Guide to NARA Collection

Social Security Textual Records in NARA II

Part 2: The Federal Records Process and Research at NARA
A Brief Explanation of the NARA Finding Aids for Social Security Records

The Finding Aids maintained by NARA for RG-47 are a mixture of documents developed over many years. As a general rule, they are not uniform nor are they very descriptive, and researchers often need expert help from NARA's archivists in order to decipher them.

The Master Locator Record (MLR)

The top-level Finding Aid for RG-47 is the Master Locator Record (MLR). The MLR is a computer database which lists the RG-47 records. Generally speaking, NARA's groupings are determined by the accessions sent to NARA by SSA. Each accession tends to become a separate entry in the MLR, even if the records all pertain to the same subject or are records of the same organization within SSA. In other words, NARA does not endeavor to organize RG-47 into any category scheme immediately useful to researchers. Rather, it is the physical housing and inventory of the records which is the controlling factor for NARA.

Thus the MLR is, as the name implies, simply a database to locate a particular box of material within NARA. It has no descriptive content beyond the general title of the records in a particular entry. So, for example, the 160 boxes of material from the Central Files of the Social Security Board for 1935-1947, involving Regional records, are all included in a single MLR entry with the title "Regional File, 1935-1947." This single entry, "Regional File, 1935-1947," the fact that there are 160 boxes, and their physical location, is all the MLR will tell you about these records. Not only that, but related records from the Social Security Board for this same period will not necessarily be found anywhere near this particular entry in the MLR.

NARA employees
NARA employees at work

Within the MLR, there are several different types of entries, based on a variety of different inventories done by NARA over the years. There are six separate inventories in the MLR (called Finding Aids in the MLR database--but they are really inventories). The RG-47 records are grouped into these six sub-categories. The MLR sub-categories are:

A1
PI-183
UD
UD-UP
UD-WW
UD-ZZ


These codes have no meaning to a researcher, but they help NARA staff pinpoint an entry in the MLR. The MLR is the main tool which NARA archivists use to locate material in RG-47 and traditionally researchers also must make use the MLR if they wish to retrieve material from RG-47. (This new SSA-produeced Guide can be used by researchers in lieu of the MLR, and it is designed to be more immediately meaningful to a researcher--although researchers should understand NARA's MLR system as this is still the central inventory for NARA's purposes.)

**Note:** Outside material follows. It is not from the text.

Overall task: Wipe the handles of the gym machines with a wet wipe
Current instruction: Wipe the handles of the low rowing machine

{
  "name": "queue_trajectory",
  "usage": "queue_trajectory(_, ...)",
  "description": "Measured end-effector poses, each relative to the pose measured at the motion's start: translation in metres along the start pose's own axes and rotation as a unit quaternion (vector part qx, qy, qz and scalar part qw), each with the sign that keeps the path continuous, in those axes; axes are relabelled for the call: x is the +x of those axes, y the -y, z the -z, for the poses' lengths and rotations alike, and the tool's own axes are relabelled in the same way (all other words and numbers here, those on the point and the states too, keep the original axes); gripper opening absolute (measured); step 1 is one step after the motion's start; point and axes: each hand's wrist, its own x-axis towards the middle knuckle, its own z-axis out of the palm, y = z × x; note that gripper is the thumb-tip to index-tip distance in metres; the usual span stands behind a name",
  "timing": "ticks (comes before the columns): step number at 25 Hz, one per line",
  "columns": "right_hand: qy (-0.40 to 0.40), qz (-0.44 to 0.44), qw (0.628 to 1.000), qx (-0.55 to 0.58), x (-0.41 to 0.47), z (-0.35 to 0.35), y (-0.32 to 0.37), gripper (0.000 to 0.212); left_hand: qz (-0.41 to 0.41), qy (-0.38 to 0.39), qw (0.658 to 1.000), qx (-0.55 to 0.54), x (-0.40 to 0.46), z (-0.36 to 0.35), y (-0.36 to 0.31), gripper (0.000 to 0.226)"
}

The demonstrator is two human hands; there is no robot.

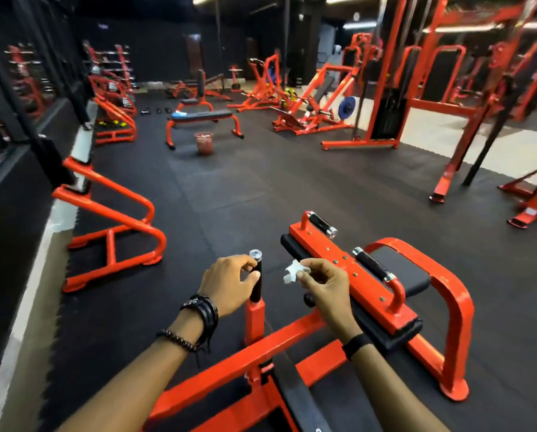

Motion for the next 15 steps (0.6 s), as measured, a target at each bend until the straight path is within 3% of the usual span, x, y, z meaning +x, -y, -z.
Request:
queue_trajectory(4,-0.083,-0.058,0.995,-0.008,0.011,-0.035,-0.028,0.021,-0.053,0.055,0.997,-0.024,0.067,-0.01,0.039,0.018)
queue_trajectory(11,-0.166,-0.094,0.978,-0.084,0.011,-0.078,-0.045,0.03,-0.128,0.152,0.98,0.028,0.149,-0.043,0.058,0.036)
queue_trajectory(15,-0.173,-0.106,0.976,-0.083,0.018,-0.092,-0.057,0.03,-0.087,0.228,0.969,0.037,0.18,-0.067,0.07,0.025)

As mentioned, there is virtually no descriptive information in the MLR itself. Since the MLR categories refer to other inventories, in theory these other inventories could contain some descriptive information. In fact, only the inventory labeled PI-183 contains any useable descriptive information. PI-183 (the PI referring to Preliminary Inventory) was an inventory NARA published in 1976. In addition to the Bortz Guide, it was the only existing descriptive listing of the records in RG-47, and, like the Bortz Guide, it has long been out-of-date.

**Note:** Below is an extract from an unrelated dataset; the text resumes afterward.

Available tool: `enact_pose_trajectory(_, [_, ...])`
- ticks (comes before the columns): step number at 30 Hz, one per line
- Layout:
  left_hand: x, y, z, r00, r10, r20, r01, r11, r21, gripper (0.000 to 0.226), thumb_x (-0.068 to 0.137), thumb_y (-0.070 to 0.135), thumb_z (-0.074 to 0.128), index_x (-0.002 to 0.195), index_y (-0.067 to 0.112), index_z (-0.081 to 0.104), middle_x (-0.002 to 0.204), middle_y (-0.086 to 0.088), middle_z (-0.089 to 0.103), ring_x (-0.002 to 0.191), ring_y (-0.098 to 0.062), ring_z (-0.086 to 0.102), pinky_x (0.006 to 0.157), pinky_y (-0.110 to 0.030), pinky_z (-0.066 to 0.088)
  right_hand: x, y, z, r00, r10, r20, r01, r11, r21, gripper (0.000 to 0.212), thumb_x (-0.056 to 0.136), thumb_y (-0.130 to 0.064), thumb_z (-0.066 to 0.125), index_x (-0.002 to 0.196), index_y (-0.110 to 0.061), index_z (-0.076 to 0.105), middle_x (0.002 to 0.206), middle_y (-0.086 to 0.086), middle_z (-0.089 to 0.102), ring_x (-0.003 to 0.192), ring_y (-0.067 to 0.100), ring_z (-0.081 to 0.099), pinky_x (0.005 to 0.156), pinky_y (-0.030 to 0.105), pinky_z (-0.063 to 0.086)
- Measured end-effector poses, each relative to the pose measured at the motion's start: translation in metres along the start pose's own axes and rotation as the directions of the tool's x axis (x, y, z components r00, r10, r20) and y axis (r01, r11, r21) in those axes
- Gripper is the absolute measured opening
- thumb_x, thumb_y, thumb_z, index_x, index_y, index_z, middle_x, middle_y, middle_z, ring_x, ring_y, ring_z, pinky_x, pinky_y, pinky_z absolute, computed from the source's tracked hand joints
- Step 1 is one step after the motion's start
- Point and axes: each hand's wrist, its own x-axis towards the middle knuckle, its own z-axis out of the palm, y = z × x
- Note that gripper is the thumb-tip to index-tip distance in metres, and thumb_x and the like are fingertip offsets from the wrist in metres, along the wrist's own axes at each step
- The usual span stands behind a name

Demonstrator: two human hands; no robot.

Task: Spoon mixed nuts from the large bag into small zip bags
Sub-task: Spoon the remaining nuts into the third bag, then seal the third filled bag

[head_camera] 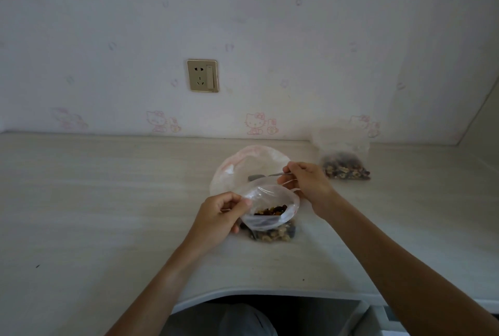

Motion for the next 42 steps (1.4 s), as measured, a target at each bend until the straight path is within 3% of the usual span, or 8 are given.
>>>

To make the MLR more useful, the Archivists at NARA have over the years collected additional documents which have been added to the MLR to comprise the complete set of Finding Aids for RG-47.


Other Material in the NARA Finding Aids

The federal records process involves the transmission of records from agencies to NARA, usually by way of the FRCs. These transmissions, called accessions, are accompanied by some paperwork. There are standard government forms which agency Records Officers use to send their boxes of material to NARA. The first is NARA Standard Form 135, which is used to transmit boxes of material from the agencies to the Federal Records Centers. The Standard Form 258 is used to move boxes of material from the FRCs to the permanent custody of NARA . On these forms the Records Officers may describe the contents of the boxes. How detailed these descriptions are, and whether there are any descriptions at all, depends upon the practices of the various government Records Officers. SSA has traditionally done a fairly good job of preparing these forms and hence they sometimes contain descriptive information about the records.

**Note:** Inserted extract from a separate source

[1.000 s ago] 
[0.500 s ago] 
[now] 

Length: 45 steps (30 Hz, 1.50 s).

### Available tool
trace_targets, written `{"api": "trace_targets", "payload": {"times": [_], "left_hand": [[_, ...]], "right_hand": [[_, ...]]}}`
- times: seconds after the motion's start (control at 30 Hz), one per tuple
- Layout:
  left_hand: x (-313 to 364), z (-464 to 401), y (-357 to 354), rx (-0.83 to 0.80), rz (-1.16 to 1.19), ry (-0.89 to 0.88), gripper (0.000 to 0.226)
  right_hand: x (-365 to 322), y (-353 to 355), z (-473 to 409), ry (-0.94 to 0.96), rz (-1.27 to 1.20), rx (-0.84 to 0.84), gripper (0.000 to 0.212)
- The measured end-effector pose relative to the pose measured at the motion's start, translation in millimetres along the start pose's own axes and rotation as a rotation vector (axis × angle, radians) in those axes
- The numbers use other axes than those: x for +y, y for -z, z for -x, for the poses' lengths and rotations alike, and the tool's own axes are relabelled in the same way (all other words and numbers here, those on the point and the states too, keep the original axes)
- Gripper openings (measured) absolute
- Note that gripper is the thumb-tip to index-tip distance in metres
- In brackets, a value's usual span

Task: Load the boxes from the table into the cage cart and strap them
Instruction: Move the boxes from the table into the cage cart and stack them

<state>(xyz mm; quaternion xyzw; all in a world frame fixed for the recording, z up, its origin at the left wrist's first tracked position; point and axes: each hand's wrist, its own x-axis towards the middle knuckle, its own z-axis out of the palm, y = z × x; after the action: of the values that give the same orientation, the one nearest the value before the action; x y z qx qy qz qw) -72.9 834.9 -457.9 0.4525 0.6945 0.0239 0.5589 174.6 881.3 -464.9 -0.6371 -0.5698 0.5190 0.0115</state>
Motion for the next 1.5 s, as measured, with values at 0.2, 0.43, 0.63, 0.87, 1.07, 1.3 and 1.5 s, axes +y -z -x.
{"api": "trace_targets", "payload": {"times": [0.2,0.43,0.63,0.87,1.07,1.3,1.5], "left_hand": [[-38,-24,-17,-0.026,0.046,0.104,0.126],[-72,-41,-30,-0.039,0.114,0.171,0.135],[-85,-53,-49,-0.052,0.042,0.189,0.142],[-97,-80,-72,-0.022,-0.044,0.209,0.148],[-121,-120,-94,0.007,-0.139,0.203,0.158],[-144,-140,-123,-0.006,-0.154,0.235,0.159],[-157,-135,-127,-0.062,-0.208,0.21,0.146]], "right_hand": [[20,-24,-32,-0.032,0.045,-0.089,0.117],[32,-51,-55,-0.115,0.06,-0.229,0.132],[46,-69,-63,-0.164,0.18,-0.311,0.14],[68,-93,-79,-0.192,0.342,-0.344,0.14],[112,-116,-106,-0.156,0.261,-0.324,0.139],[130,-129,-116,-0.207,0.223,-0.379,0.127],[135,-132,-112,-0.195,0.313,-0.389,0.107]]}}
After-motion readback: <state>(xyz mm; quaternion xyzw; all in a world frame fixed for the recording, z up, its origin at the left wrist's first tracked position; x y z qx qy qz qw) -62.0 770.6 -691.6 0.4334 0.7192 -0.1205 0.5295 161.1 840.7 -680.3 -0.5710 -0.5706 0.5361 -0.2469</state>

Due to the paucity of descriptive material, NARA has been treating the 135 and 258 forms as finding aids for RG-47. The binder of finding aids for RG-47 at NARA II thus contains many such transmittal forms, of varying detail and usefulness. As finding aids, the 135 forms have serious limitations. Their main virtue is that they are in many cases the only documentation available. Indeed, the 135 forms are the ONLY content description for materials in the FRCs. There are no finding aids for material at the FRCs, since their purpose is not to serve materials to researchers but only to warehouse records until they are no longer needed in the agency's ongoing business. The 258 forms are similar in content and usability to the 135 forms.

In addition to the shipping-list forms, the Archivists have included a few additional odds-and-ends of documentation for RG-47. Indeed, the main problem with the present RG-47 finding aids, from a researcher's point-of-view, is that they present a hodge-podge of documents of varying formats, ages, and degrees of usefulness. The Archivists and support staff at NARA are very helpful in assisting researchers in sorting through the RG-47 finding aids (indeed they are indispensable!), but the finding aids themselves need to be rationalized and updated--which is the reason we have produced this new Guide to RG-47.